No one but the Queen and Churchill himself knows what is said at these meetings (which often last an hour or more), for not even Philip may be present, but a glimpse of the forcefulness of the young Queen's questions may be had in the words of another senior Cabinet member, who recently remarked: "Younger ministers than I will soon learn that this is no woman to be trifled with." The British monarch's sole governmental duty is only "to advise, to encourage and to warn," but that can nevertheless be a vital and important duty. At this stage, Elizabeth for the most part spends her time attempting to learn what she can from her wise first minister, and asking, "How will this affect the average housewife?" In some cases, Elizabeth is empowered to enforce her warning. No minister, for instance, may leave the country without her consent, and Churchill himself had to ask permission before making his plans to visit the U.S. this month.

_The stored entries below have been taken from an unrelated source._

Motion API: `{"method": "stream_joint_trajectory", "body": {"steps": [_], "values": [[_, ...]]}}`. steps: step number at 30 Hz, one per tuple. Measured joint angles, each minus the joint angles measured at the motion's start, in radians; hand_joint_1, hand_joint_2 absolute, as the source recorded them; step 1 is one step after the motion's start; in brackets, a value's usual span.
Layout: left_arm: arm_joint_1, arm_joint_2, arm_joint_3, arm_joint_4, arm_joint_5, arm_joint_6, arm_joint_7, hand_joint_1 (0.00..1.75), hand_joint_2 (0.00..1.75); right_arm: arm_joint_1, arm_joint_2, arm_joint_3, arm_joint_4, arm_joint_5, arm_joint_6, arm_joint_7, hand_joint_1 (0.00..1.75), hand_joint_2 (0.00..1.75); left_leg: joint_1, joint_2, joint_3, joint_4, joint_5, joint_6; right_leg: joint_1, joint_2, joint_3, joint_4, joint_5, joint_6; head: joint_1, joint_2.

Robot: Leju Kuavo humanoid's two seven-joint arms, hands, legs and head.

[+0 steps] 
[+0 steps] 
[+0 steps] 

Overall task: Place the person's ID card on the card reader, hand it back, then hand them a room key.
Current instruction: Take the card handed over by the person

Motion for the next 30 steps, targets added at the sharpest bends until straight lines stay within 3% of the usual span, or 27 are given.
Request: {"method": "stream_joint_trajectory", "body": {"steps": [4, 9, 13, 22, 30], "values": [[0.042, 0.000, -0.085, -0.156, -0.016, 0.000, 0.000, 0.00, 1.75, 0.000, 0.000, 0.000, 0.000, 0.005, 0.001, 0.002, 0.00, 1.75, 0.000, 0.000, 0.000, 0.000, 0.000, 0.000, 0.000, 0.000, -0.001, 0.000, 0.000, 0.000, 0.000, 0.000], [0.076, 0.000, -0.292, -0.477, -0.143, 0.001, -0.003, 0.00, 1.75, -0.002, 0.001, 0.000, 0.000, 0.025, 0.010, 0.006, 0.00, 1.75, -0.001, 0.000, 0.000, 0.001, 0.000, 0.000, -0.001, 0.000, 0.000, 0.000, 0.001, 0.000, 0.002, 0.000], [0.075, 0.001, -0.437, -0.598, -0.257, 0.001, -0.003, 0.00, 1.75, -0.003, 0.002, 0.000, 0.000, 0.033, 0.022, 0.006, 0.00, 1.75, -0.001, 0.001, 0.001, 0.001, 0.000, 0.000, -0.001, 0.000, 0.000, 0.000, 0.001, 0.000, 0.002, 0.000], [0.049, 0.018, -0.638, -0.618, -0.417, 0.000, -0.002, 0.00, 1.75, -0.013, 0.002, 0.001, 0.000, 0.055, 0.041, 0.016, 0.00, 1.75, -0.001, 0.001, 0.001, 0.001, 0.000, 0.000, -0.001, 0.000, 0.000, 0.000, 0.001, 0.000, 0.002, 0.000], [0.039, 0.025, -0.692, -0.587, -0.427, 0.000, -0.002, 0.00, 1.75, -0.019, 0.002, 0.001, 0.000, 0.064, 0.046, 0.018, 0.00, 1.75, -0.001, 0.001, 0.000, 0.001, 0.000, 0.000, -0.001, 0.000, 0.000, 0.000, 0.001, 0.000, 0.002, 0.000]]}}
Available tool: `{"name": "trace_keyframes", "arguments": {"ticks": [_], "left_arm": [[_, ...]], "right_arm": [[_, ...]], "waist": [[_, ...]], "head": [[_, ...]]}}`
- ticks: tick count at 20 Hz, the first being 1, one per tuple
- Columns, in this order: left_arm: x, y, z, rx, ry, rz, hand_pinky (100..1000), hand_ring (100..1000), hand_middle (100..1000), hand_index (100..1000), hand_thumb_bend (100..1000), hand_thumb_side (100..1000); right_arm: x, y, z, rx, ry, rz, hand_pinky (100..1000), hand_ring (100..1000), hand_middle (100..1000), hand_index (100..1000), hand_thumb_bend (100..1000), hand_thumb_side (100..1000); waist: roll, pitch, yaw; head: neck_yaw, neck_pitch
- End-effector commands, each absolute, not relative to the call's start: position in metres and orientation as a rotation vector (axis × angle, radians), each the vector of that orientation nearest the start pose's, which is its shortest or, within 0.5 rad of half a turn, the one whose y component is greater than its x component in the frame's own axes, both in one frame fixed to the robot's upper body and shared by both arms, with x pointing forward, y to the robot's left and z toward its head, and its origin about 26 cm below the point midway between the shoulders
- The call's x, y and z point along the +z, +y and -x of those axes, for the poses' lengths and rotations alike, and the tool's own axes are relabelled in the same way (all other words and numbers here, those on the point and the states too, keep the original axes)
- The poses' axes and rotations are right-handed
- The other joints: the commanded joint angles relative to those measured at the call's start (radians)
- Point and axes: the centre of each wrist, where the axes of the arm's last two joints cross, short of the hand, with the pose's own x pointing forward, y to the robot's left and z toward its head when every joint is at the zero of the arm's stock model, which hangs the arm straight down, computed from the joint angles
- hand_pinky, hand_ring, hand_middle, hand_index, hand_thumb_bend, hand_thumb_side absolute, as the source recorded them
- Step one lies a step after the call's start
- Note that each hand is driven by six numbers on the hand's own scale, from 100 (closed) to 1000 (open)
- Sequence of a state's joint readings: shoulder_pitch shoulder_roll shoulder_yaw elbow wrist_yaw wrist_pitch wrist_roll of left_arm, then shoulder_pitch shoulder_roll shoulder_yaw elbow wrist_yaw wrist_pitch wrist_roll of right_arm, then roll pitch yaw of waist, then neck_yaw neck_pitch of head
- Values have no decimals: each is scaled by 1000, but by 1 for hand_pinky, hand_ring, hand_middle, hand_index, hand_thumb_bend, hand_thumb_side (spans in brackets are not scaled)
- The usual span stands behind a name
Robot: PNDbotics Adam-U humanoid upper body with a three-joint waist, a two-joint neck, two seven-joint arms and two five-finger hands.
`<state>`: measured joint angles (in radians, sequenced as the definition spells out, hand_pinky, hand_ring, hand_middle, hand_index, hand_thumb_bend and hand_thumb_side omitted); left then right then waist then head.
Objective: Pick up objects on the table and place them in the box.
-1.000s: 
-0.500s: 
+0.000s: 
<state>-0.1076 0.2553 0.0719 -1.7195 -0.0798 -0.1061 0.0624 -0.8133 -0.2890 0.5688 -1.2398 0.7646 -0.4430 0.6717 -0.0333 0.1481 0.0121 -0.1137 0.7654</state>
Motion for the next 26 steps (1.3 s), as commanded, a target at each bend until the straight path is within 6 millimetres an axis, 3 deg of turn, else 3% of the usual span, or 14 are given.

"All We See." Elizabeth's first and primary duty to her people, however, is to represent in her person all that they hold best in the British way of life, to endow the average Briton's life with a spaciousness beyond his own means. All last year, Britons were making plans and looking forward to Elizabeth's coronation like a family planning a favorite daughter's wedding (see ART). They mean it to be her TIME, JANUARY 5, 1953 party, but they mean it to be a family party as well. The common sense and kinship Elizabeth shares with her people are both exemplified in her decision, against stiff conservative prejudice, to let TV enter the Abbey so that all the family may share the ceremony.

The Queen can still be stiffly Victorian when occasion demands it. A veteran aide recently criticized her favorite crooner: "Ma'am, that Bing Whatnot, blest if I can see what you see in him." "Sir," replied Elizabeth loftily, "you are not supposed to see all we see." But she can also unbend delightfully. "Often she has caught my eye when a slightly pompous person is executing a ceremonial gambit," confesses an old friend of Elizabeth's, "and we both have to look away hastily to keep from laughing."

Last week Britain's Queen fulfilled another age-old obligation to her people by spending Christmas at Sandringham, her grandfather's and her father's favorite house, surrounded by members of her family. It was the season when Britons are most conscious of home and family, words that loom large and rich with meaning in their lives. It was the season also when the British monarch traditionally speaks to his subjects as a parent on matters close to all their hearts. By radio from Sandringham last week, Elizabeth told her subjects in a warm, clear voice: "Many grave problems and difficulties confront us all, but with a new faith in the old and splendid beliefs given us by our forefathers, and the strength to venture beyond the safeties of the past, I know we shall be worthy'. . ."

In cynical 1952, Britons and Americans alike were often too plagued by doubt to venture beyond the safeties of their past. In Elizabeth II, by God's grace Queen, Defender of the Faith, each might see a reminder of what was old and splendid, and also a fresh, imperative summons to make the present worthy of remembrance.

-- Last week Elizabeth raised Philip's rank to admiral, colonel and air commodore, in charge of cadet training in the three services.

f A poor relation of the Mountbattens, Philip was educated at St. Cloud in Paris, a progressive school in Scotland, and the Royal Naval College at Dartmouth.